Mean field approximation of two coupled populations of excitable units

TL;DR

This paper demonstrates that a mean-field approximation can accurately reproduce the bifurcation behavior and stability properties of two coupled populations of stochastic excitable units, simplifying complex delay-differential equations.

Contribution

The study introduces a mean-field model that reduces the original high-dimensional stochastic delay system to four deterministic delay equations, enabling analytical bifurcation analysis.

Findings

Mean-field model accurately predicts bifurcations and stability domains.

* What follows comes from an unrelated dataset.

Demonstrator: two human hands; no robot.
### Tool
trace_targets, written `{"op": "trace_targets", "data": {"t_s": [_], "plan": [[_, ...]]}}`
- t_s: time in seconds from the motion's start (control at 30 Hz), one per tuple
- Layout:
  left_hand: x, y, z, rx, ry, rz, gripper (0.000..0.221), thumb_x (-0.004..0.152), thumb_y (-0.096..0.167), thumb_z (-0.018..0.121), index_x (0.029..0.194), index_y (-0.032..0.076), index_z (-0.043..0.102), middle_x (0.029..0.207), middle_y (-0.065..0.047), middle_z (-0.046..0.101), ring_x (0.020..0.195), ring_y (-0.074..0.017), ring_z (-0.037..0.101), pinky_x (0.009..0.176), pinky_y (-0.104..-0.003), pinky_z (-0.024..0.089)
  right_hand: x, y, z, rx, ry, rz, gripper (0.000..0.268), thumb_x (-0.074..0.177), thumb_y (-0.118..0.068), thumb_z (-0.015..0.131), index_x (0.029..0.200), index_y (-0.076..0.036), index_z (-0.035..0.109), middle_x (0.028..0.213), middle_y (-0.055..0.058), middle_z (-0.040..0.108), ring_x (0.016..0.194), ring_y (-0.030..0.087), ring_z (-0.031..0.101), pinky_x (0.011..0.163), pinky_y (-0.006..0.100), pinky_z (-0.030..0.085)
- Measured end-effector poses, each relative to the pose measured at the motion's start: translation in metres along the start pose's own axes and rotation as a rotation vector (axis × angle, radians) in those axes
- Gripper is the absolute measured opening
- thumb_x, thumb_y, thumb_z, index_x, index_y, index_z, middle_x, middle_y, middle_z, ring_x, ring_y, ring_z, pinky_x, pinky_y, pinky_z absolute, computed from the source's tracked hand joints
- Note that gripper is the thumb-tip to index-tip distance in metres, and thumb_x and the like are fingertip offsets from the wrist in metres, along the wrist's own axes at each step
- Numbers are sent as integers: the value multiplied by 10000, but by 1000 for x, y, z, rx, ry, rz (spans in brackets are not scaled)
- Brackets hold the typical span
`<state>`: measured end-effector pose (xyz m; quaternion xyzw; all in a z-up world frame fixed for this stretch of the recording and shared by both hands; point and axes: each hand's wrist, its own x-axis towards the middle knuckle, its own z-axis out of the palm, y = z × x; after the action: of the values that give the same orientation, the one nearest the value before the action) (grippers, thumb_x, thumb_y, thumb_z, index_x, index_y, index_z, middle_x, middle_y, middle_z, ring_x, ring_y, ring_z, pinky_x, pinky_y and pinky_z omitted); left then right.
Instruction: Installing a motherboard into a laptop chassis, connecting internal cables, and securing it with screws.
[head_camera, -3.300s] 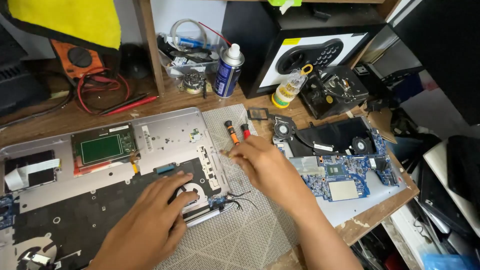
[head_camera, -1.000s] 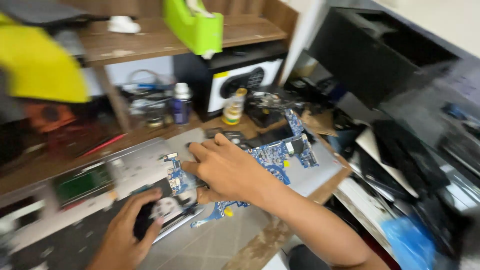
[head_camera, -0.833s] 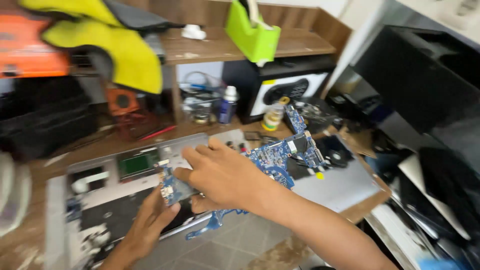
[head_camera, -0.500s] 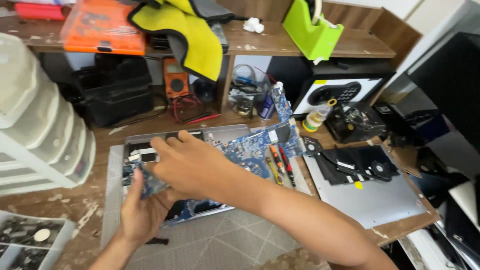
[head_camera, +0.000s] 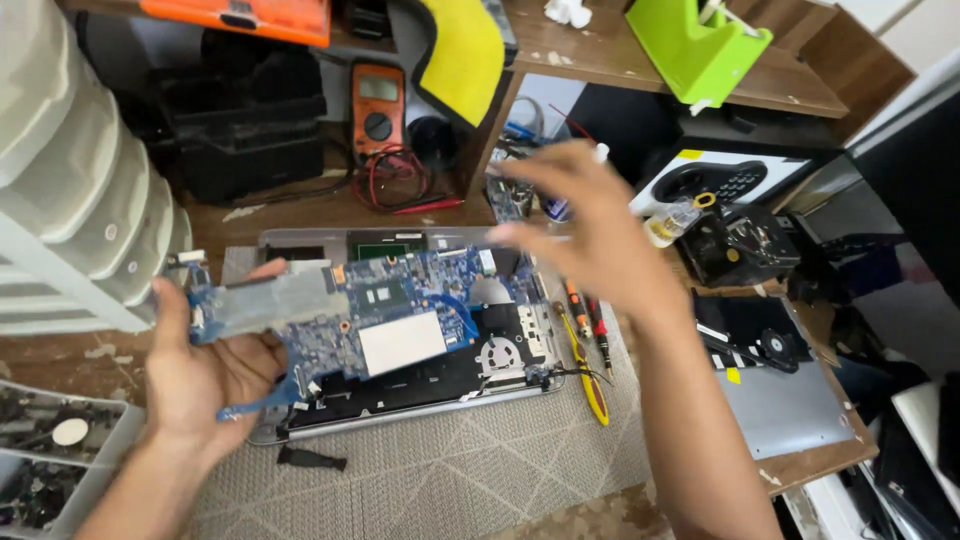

Identifies parameter regions for stationary state stability and oscillation suppression.

Reveals mechanisms of destabilization under various coupling configurations.

Abstract

The analysis on stability and bifurcations in the macroscopic dynamics exhibited by the system of two coupled large populations comprised of $N$ stochastic excitable units each is performed by studying an approximate system, obtained by replacing each population with the corresponding mean-field model. In the exact system, one has the units within an ensemble communicating via the time-delayed linear couplings, whereas the inter-ensemble terms involve the nonlinear time-delayed interaction mediated by the appropriate global variables. The aim is to demonstrate that the bifurcations affecting the stability of the stationary state of the original system, governed by a set of 4N stochastic delay-differential equations for the microscopic dynamics, can accurately be reproduced by a flow containing just four deterministic delay-differential equations which describe the evolution of the mean-field based variables. In particular, the considered issues include determining the parameter domains where the stationary state is stable, the scenarios for the onset and the time-delay induced suppression of the collective mode, as well as the parameter domains admitting bistability between the equilibrium and the oscillatory state. We show how analytically tractable bifurcations occurring in the approximate model can be used to identify the characteristic mechanisms by which the stationary state is destabilized under different system configurations, like those with symmetrical or asymmetrical inter-population couplings.